▶ **Exercise details**:
Retype the data below in full, keeping every character as it is.
-*-
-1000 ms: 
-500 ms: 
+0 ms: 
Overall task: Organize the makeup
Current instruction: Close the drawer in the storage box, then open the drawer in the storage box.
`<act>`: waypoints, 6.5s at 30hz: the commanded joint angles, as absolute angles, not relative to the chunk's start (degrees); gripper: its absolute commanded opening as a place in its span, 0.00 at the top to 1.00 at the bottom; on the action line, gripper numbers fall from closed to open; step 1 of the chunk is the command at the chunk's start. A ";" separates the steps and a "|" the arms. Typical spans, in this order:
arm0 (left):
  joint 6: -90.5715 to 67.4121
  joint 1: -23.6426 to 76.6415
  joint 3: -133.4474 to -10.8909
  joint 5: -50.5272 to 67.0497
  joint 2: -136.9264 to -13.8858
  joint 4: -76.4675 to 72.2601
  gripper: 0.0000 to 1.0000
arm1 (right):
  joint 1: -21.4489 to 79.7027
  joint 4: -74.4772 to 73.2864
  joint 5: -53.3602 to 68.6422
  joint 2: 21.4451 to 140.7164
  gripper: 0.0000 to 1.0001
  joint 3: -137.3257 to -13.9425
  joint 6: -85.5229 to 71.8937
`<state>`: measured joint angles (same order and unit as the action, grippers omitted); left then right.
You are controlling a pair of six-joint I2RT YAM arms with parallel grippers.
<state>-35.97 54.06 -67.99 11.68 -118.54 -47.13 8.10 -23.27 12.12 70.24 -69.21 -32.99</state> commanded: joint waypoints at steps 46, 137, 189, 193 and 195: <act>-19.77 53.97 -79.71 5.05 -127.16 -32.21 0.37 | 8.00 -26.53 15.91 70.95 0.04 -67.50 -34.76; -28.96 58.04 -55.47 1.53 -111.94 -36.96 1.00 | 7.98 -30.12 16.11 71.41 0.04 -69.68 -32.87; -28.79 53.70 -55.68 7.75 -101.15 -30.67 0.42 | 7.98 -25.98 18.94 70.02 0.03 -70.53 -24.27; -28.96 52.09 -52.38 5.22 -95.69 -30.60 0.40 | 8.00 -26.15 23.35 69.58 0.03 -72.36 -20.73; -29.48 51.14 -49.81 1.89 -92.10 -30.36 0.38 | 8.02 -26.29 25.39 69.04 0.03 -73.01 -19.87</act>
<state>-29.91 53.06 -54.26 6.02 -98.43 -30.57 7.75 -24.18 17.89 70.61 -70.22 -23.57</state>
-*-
▶ **Result for this exercise**:
-1000 ms: 
-500 ms: 
+0 ms: 
Overall task: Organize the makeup
Current instruction: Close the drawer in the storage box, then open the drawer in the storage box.
`<act>`: waypoints, 6.5s at 30hz: the commanded joint angles, as absolute angles, not relative to the chunk's start (degrees); gripper: its absolute commanded opening as a place in its span, 0.00 at the top to 1.00 at the bottom; on the action line, gripper numbers fall from closed to open; step 1 of the chunk is the command at the chunk's start. A ";" separates the steps and a "|" the arms. Typical spans, in this order:
arm0 (left):
  joint 6: -90.5715 to 67.4121
  joint 1: -23.6426 to 76.6415
  joint 3: -133.4474 to -10.8909
  joint 5: -50.5272 to 67.0497
  joint 2: -136.9264 to -13.8858
  joint 4: -76.4675 to 72.2601
  gripper: 0.0000 to 1.0000
arm1 (right):
  joint 1: -21.4489 to 79.7027
  joint 4: -74.4772 to 73.2864
  joint 5: -53.3602 to 68.6422
  joint 2: 21.4451 to 140.7164
  gripper: 0.0000 to 1.0001
  joint 3: -137.3257 to -13.9425
  joint 6: -85.5229 to 71.8937
`<state>`: measured joint angles (same order and unit as the action, grippers omitted); left then right.
You are controlling a pair of six-joint I2RT YAM arms with parallel grippers.
<state>-35.97 54.06 -67.99 11.68 -118.54 -47.13 8.10 -23.27 12.12 70.24 -69.21 -32.99</state> commanded: joint waypoints at steps 46, 137, 189, 193 and 195: <act>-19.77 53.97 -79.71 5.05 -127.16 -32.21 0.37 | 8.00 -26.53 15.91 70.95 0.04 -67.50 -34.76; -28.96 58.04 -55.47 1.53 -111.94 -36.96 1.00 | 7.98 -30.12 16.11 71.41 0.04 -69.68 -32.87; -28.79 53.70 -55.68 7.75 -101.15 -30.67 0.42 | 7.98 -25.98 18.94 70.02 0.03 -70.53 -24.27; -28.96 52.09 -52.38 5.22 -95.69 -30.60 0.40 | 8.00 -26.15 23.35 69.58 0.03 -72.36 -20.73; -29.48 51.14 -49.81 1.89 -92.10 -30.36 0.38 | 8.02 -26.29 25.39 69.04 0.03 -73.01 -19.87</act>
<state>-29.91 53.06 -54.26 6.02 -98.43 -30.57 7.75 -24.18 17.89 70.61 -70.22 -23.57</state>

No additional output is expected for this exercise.